## [Task goal]
Search the data for the string "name" and copy each line where it turns up.

======== Source information

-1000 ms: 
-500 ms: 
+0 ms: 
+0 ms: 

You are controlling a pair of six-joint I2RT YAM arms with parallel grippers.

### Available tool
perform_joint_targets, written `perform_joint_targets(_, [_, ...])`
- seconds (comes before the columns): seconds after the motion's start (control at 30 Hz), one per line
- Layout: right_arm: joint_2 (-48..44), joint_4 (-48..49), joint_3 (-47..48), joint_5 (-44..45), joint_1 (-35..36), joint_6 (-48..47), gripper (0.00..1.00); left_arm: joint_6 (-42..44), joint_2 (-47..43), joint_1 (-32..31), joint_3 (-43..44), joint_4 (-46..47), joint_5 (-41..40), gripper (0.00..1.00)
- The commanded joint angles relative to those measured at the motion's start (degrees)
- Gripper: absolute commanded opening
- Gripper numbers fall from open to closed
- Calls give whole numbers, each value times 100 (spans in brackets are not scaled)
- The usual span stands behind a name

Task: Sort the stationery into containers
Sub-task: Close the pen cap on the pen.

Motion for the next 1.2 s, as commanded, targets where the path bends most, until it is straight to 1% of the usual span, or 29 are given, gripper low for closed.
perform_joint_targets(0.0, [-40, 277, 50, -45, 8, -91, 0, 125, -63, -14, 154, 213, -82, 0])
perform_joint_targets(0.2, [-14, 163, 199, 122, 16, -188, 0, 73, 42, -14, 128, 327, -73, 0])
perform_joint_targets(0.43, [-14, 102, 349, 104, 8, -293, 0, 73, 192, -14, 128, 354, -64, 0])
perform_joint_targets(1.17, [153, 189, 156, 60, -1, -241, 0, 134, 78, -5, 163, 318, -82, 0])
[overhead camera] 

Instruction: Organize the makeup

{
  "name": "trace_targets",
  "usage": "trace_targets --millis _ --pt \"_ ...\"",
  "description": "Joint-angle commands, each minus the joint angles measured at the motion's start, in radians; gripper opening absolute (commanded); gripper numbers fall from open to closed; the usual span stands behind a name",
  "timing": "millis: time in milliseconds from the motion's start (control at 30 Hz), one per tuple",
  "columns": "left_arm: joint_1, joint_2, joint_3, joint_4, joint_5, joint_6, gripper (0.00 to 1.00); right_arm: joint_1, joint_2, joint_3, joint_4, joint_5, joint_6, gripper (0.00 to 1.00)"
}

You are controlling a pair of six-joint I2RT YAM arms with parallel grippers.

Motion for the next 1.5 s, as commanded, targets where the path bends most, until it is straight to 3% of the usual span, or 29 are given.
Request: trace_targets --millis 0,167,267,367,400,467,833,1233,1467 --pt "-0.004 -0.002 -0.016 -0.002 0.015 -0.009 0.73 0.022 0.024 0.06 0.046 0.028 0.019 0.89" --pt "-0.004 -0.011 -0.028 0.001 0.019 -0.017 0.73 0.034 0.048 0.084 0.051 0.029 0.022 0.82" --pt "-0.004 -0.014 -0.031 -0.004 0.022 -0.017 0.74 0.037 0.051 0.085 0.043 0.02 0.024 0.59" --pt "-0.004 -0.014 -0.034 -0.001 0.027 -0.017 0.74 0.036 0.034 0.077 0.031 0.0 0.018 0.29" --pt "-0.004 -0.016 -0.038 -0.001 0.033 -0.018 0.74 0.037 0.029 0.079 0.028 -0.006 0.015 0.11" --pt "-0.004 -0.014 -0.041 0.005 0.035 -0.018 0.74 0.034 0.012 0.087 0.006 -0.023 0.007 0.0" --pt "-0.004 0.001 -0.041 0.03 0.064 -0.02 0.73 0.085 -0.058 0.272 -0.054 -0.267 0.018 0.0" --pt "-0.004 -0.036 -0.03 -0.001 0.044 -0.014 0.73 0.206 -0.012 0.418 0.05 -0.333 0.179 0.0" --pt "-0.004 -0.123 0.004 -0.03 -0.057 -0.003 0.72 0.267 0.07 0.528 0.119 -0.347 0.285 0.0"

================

## [Response area]
- The usual span stands behind a name
  "name": "trace_targets",
  "description": "Joint-angle commands, each minus the joint angles measured at the motion's start, in radians; gripper opening absolute (commanded); gripper numbers fall from open to closed; the usual span stands behind a name",

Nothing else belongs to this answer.